The resulting repairs can be significantly expensive, often necessitating part or total replacement of the affected systems. Hence, proper boat winterization is almost mandatory to avoid these potential issues in such climates.
How Long Does Winterizing a Boat Last?
The period for which winterizing a boat lasts is typically one year. This ideal timeframe aligns with the annual cycle of seasons, ensuring your boat is adequately protected during the harshest winter conditions.
However, it’s important to note that some boaters have been able to extend this period to two years or more, depending on the specific methods and materials used in the winterization process.

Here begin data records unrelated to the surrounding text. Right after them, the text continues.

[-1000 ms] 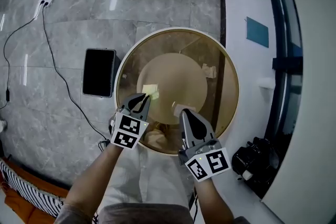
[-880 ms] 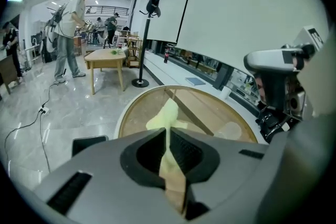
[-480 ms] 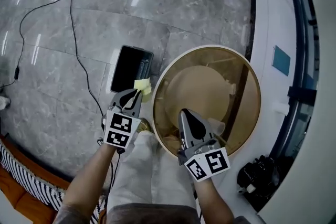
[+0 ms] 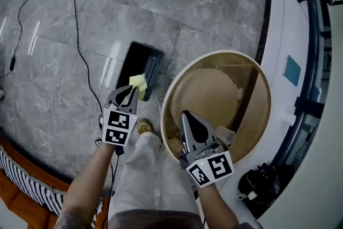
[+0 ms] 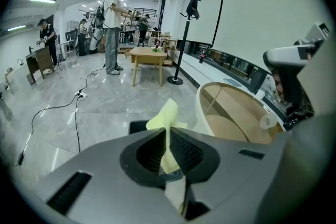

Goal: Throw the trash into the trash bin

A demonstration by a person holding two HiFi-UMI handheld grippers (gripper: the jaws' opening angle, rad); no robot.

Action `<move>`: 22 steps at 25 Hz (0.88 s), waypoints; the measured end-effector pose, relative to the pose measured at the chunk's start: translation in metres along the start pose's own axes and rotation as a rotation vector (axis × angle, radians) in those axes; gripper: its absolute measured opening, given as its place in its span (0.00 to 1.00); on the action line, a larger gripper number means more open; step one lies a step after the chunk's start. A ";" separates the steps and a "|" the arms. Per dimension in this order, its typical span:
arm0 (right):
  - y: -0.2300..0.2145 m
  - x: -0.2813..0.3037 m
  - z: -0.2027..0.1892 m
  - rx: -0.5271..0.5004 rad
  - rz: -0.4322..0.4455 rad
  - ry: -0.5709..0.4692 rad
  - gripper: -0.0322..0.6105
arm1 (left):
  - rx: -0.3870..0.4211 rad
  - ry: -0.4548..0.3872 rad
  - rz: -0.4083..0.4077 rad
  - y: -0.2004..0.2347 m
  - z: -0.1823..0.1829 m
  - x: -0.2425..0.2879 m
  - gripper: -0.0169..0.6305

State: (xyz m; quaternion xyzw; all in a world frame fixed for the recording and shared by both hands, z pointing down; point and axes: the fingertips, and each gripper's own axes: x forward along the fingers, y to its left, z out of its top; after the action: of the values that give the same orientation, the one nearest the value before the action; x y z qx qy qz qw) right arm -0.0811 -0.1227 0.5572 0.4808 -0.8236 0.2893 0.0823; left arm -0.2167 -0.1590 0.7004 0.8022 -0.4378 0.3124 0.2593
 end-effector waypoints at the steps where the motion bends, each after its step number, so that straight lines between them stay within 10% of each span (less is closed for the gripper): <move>1: -0.002 0.002 -0.003 -0.002 -0.002 0.006 0.08 | -0.004 0.005 0.003 0.002 -0.005 0.006 0.09; 22: -0.022 0.011 -0.026 0.001 -0.032 0.059 0.08 | -0.025 0.067 0.110 0.026 -0.036 0.058 0.10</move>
State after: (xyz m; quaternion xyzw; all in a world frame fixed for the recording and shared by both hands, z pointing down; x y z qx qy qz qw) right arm -0.0722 -0.1241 0.5919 0.4852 -0.8129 0.3023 0.1112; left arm -0.2242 -0.1781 0.7707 0.7628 -0.4762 0.3474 0.2661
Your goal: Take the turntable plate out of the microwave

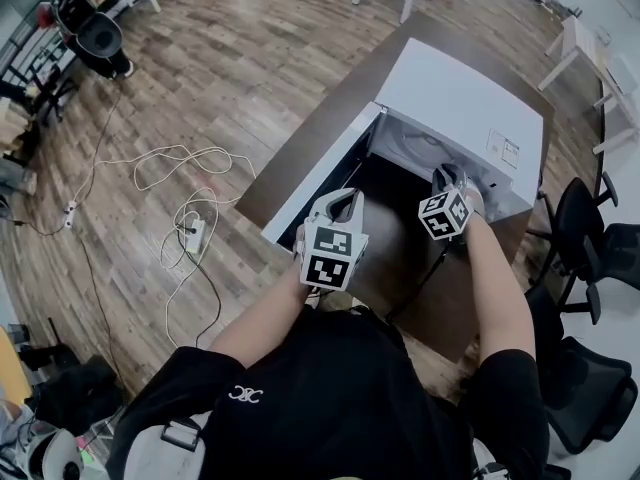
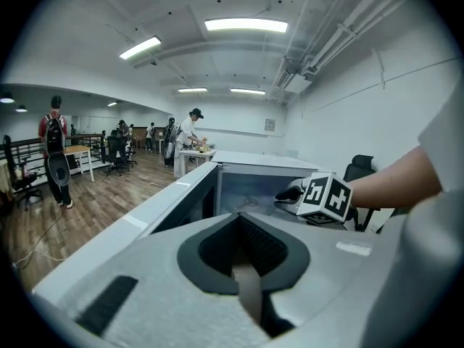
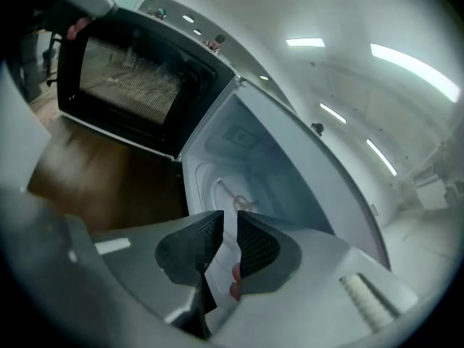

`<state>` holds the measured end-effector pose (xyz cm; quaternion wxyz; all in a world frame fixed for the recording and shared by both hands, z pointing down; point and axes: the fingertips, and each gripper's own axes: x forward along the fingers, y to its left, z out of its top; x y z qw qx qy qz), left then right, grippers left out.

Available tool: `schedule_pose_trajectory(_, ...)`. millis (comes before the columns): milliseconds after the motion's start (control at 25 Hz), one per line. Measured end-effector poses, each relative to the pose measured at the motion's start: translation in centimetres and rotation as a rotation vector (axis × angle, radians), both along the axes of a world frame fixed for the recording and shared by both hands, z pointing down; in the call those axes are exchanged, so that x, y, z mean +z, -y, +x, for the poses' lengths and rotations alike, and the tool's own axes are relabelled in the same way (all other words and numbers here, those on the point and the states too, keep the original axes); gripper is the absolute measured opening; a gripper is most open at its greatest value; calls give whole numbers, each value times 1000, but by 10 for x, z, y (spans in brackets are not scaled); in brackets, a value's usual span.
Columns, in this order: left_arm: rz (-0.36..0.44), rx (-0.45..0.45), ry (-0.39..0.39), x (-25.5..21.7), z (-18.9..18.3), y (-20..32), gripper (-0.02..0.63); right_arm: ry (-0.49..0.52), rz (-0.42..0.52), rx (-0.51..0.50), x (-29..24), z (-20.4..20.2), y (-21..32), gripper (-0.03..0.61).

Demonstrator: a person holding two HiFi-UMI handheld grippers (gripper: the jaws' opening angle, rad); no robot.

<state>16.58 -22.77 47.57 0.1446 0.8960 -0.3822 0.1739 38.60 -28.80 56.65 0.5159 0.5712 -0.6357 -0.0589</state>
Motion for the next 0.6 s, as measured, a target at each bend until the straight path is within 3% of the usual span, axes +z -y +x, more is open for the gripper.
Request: schedule_pose_trajectory(600, -21, -107, 45, 16, -19, -1, 8, -232, -225, -203, 73, 9, 28, 151)
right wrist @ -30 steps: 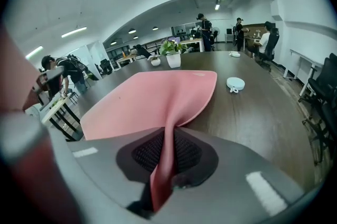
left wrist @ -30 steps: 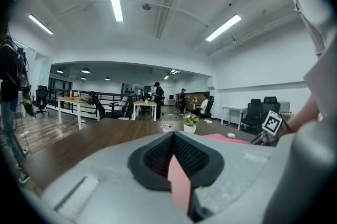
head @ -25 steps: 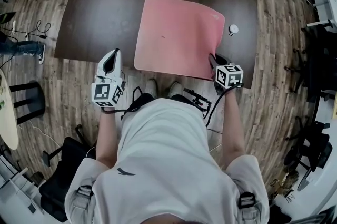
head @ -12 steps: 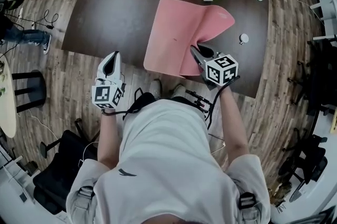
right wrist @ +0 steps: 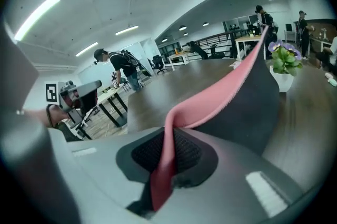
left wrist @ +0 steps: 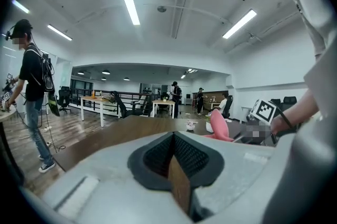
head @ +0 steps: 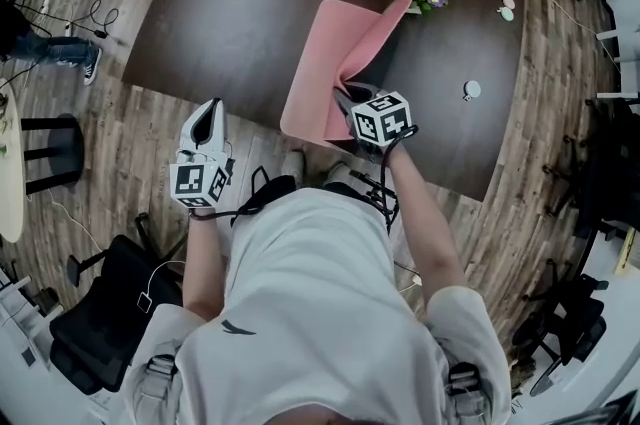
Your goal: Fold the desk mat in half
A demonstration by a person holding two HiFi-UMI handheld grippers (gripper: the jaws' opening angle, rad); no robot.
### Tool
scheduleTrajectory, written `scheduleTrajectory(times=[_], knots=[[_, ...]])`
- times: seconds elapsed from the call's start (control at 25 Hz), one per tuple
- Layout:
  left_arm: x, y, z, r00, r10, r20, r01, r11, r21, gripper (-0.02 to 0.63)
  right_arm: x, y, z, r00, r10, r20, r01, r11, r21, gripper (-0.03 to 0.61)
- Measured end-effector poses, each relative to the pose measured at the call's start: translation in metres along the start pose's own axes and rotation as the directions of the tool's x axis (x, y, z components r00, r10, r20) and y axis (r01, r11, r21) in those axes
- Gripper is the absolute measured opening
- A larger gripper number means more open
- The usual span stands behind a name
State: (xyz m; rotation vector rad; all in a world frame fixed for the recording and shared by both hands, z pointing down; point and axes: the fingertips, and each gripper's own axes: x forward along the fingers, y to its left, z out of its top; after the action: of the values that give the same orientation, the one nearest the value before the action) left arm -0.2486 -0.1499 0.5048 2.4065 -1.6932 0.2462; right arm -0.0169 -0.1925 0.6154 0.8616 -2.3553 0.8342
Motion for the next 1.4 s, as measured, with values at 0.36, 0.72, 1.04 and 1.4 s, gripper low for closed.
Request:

While this may seem like a cost-effective strategy, it’s crucial to regularly assess the condition of your boat to ensure its longevity and functionality.
Winterizing your boat by yourself is not only feasible but can also be a cost-effective choice. The process involves a few crucial steps. Firstly, clean your boat thoroughly, both inside and outside, to remove any dirt or debris that could cause damage during storage.
Drain and flush the cooling system and fill it with marine antifreeze to prevent freezing. Additionally, change the engine oil and replace the oil filter to ensure smooth operation when de-winterizing your boat.
A crucial step in the process is preparing the fuel system. Fill the tank and add a stabilizer to prevent condensation and the buildup of harmful deposits.
Disconnecting and storing the boat’s battery in a warm place is also recommended to prolong its lifespan and ensure it doesn’t lose charge over winter.
Lastly, cover your boat with a suitable cover or shrink wrap to protect it from harsh weather conditions.